→ TO DO:
Please go over the material below and count each line with the string "frame", giving only the total.

******************************

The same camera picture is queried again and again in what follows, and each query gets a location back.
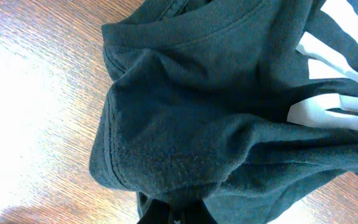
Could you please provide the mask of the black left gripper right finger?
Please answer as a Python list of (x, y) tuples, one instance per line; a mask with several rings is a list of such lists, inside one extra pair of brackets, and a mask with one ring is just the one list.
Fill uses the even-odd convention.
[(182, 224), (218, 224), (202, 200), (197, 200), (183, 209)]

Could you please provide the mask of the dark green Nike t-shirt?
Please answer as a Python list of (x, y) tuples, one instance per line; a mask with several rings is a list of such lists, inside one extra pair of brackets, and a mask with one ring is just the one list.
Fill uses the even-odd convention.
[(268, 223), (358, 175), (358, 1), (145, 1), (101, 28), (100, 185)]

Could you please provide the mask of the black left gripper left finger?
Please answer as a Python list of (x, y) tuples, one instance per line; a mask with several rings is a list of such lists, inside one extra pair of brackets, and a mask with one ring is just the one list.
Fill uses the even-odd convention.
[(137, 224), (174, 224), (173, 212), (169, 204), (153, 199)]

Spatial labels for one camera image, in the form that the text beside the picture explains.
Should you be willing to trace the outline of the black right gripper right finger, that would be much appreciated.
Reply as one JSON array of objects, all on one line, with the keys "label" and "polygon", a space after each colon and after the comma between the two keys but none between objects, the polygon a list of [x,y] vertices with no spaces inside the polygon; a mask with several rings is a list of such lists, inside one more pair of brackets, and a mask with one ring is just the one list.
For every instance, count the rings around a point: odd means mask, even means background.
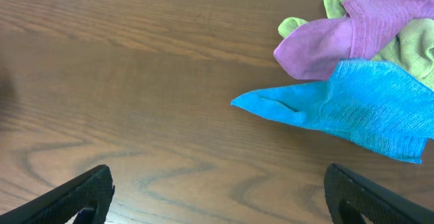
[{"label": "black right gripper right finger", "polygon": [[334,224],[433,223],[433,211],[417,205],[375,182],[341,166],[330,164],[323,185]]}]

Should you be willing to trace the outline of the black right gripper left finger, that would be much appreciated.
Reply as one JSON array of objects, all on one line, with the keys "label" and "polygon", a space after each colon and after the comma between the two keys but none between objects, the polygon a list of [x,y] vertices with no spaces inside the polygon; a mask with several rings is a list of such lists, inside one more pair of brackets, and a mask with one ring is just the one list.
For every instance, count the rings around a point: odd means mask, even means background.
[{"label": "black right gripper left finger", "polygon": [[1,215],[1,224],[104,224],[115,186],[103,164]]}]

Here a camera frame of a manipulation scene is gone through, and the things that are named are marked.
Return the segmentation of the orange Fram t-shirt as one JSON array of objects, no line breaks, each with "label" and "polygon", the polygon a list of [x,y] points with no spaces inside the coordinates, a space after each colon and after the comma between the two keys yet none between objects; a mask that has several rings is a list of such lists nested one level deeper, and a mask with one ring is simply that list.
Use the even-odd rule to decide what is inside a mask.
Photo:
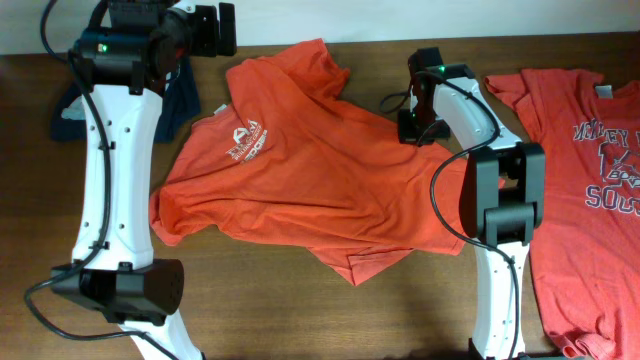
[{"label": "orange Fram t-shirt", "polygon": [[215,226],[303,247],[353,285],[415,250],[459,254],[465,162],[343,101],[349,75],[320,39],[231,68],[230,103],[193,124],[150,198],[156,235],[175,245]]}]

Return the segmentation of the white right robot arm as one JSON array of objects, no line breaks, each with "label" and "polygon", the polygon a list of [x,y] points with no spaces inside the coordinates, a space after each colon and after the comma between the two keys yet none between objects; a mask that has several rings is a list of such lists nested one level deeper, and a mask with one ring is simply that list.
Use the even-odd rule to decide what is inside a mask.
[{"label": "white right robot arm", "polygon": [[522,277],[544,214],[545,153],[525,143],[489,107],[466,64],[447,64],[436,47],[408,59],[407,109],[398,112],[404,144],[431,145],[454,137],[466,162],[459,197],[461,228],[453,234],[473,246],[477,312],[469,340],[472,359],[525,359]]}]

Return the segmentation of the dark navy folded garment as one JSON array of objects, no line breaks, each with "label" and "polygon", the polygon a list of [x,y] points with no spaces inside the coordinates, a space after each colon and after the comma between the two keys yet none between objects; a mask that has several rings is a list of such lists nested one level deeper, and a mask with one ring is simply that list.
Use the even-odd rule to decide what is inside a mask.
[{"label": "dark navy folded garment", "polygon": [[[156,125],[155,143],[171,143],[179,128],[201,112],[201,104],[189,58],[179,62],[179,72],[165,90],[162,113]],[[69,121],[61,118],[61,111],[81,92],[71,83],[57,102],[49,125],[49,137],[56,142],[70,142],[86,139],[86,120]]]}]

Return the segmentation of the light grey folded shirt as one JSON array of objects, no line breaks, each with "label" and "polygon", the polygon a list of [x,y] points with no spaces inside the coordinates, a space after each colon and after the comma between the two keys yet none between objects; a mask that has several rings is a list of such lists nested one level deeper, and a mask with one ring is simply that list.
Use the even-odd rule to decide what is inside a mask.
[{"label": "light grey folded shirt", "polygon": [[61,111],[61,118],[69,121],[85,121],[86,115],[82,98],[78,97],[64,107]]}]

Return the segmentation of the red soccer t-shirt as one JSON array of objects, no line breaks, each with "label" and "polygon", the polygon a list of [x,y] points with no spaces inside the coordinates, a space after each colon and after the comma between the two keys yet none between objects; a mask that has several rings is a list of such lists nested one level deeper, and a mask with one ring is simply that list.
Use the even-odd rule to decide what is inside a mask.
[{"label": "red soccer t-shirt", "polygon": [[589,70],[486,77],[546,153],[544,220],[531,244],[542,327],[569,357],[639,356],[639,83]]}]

******************************

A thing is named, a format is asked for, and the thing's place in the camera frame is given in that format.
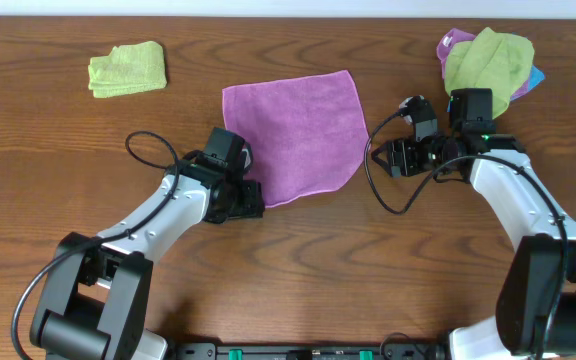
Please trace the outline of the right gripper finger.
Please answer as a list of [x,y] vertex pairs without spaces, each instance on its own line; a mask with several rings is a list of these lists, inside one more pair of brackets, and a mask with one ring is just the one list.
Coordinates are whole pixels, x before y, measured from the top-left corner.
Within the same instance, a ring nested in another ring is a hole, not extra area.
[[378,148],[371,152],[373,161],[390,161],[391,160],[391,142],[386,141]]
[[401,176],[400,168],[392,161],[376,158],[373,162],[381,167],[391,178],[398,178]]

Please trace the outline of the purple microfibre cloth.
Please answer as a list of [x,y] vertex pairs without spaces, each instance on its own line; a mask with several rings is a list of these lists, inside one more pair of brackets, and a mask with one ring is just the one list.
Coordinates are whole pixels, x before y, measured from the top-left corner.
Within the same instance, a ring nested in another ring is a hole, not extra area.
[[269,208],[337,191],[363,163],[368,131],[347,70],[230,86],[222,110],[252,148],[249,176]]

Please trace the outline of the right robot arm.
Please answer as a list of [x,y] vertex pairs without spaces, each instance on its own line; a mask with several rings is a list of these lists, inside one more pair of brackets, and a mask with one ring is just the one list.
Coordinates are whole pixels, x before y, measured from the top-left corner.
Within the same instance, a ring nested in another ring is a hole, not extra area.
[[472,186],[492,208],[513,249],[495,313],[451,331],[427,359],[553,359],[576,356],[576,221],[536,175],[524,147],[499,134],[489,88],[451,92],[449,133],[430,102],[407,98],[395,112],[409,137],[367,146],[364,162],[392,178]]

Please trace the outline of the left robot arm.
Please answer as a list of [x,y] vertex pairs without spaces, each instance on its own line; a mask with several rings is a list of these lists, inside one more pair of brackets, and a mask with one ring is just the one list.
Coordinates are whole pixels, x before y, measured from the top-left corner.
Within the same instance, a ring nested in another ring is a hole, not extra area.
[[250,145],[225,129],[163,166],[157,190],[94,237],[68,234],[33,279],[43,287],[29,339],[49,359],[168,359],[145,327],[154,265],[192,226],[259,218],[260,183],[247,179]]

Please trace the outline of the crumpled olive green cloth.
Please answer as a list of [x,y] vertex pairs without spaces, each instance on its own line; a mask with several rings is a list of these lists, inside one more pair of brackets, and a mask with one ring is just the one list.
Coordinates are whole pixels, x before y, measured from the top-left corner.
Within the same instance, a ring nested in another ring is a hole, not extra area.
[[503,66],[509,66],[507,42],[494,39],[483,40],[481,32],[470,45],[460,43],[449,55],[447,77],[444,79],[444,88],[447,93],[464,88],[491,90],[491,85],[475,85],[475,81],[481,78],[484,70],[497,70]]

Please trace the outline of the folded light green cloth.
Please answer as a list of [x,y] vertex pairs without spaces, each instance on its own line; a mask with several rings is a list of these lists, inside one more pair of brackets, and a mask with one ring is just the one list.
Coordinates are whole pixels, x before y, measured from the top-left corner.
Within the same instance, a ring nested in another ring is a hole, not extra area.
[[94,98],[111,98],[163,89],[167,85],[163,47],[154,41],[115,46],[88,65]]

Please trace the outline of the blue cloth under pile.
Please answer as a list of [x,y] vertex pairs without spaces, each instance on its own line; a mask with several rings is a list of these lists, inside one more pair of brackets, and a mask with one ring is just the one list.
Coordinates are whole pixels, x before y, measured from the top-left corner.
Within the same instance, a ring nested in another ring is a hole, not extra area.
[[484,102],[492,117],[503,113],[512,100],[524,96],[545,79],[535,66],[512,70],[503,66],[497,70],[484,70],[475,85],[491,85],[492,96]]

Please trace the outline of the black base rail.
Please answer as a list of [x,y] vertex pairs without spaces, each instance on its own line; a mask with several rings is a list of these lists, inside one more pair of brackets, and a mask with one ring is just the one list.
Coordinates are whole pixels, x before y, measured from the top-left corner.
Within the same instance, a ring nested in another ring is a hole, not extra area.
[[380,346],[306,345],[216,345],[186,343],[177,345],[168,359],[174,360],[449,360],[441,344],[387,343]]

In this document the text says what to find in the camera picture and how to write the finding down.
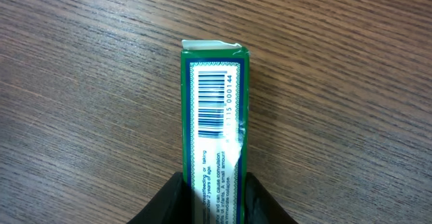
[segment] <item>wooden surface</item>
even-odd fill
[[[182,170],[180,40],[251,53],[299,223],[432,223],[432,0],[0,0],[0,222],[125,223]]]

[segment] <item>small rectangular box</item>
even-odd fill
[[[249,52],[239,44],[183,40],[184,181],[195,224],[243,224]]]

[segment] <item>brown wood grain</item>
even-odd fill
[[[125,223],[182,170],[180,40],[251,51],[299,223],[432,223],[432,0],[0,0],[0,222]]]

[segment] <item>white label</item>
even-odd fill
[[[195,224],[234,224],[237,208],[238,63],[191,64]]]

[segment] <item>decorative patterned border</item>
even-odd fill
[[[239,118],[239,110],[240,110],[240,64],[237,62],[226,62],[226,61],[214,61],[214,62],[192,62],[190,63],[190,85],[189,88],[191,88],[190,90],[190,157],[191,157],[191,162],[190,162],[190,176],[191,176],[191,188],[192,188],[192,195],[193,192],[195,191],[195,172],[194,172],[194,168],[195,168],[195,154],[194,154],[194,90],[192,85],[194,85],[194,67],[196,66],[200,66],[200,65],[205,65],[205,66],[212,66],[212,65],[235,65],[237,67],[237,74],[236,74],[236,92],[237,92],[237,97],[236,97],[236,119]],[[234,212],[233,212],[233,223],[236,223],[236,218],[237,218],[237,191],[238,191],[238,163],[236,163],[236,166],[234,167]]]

******************************

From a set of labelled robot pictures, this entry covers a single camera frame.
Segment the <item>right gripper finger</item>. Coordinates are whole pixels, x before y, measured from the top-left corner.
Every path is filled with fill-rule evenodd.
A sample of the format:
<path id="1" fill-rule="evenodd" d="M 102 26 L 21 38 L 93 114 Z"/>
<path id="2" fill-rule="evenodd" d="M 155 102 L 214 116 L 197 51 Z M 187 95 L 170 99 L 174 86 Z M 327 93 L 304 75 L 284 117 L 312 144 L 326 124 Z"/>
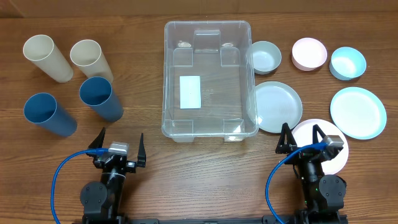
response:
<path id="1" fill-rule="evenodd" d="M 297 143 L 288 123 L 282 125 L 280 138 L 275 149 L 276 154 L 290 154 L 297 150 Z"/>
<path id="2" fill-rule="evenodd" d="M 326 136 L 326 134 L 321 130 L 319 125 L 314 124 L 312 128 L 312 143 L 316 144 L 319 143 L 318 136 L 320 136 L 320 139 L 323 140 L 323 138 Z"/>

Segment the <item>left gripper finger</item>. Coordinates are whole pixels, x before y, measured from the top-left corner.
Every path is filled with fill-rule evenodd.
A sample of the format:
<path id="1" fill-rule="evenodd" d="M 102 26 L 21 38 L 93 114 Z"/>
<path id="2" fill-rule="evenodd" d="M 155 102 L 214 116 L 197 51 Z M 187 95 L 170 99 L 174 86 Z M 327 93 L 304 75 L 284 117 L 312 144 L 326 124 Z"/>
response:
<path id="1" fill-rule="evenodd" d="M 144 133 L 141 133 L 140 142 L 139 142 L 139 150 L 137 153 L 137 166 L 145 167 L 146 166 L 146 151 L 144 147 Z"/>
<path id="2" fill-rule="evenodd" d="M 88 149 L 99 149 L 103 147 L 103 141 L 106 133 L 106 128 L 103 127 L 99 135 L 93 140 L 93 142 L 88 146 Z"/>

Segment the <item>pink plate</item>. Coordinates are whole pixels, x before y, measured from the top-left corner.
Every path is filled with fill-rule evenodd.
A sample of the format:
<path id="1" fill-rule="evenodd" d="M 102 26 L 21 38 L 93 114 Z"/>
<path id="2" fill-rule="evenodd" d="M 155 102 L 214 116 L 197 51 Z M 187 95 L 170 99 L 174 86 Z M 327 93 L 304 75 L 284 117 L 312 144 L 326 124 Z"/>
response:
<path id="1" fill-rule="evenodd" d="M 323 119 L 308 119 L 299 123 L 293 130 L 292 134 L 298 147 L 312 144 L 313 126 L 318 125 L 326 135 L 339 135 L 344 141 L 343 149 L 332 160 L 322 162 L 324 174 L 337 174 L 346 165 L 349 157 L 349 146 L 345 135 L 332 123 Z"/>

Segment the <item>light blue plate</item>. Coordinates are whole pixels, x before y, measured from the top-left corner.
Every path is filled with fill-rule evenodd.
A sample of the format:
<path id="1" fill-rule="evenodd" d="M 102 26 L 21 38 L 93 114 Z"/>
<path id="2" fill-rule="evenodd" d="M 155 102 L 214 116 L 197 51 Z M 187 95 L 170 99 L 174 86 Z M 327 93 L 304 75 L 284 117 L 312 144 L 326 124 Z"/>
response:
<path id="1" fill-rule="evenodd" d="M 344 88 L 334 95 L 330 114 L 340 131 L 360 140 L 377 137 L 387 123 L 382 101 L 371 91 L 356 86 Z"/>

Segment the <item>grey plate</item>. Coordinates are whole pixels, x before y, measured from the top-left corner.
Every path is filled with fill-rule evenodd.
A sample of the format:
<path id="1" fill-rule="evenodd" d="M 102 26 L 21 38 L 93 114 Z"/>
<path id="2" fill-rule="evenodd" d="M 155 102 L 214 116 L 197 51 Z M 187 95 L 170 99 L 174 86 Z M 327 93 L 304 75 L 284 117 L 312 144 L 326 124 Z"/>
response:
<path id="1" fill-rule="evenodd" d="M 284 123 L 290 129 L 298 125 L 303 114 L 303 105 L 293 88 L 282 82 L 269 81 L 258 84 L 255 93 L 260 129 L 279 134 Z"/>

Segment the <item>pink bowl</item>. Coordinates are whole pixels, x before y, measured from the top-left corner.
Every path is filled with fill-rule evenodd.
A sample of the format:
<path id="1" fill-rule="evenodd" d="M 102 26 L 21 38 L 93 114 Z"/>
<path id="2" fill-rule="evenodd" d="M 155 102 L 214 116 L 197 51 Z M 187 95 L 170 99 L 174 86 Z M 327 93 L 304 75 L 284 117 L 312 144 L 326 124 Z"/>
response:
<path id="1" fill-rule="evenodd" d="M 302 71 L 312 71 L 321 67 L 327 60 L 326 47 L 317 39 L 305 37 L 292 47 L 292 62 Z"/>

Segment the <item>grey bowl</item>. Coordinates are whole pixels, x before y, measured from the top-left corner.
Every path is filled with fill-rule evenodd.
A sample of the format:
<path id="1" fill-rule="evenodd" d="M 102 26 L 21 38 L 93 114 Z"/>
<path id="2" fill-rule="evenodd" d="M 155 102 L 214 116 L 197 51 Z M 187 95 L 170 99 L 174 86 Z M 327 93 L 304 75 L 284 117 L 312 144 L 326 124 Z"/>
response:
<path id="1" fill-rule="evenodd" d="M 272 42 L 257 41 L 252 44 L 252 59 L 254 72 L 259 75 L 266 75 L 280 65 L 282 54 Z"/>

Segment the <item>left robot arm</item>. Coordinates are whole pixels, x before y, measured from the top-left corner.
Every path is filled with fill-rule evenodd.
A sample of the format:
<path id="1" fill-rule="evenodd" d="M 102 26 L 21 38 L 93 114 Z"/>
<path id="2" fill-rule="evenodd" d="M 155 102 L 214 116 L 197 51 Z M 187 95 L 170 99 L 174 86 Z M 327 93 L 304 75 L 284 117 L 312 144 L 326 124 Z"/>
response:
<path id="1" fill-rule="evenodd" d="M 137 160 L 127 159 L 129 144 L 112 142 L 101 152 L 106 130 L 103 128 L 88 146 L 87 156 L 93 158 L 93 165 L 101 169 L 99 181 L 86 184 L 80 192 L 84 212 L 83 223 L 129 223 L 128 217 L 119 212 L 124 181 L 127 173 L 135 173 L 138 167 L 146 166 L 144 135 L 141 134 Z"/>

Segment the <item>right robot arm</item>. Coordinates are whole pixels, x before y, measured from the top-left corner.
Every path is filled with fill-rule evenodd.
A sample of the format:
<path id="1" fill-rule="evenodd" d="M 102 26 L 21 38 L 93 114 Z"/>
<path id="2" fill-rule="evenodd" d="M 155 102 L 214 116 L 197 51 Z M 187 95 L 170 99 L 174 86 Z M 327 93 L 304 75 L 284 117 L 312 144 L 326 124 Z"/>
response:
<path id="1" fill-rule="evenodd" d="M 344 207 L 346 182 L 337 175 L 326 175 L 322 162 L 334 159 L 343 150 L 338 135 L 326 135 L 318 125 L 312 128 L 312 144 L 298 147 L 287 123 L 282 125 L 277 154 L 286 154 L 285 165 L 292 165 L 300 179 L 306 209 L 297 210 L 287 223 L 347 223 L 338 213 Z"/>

******************************

→ RESULT BELOW:
3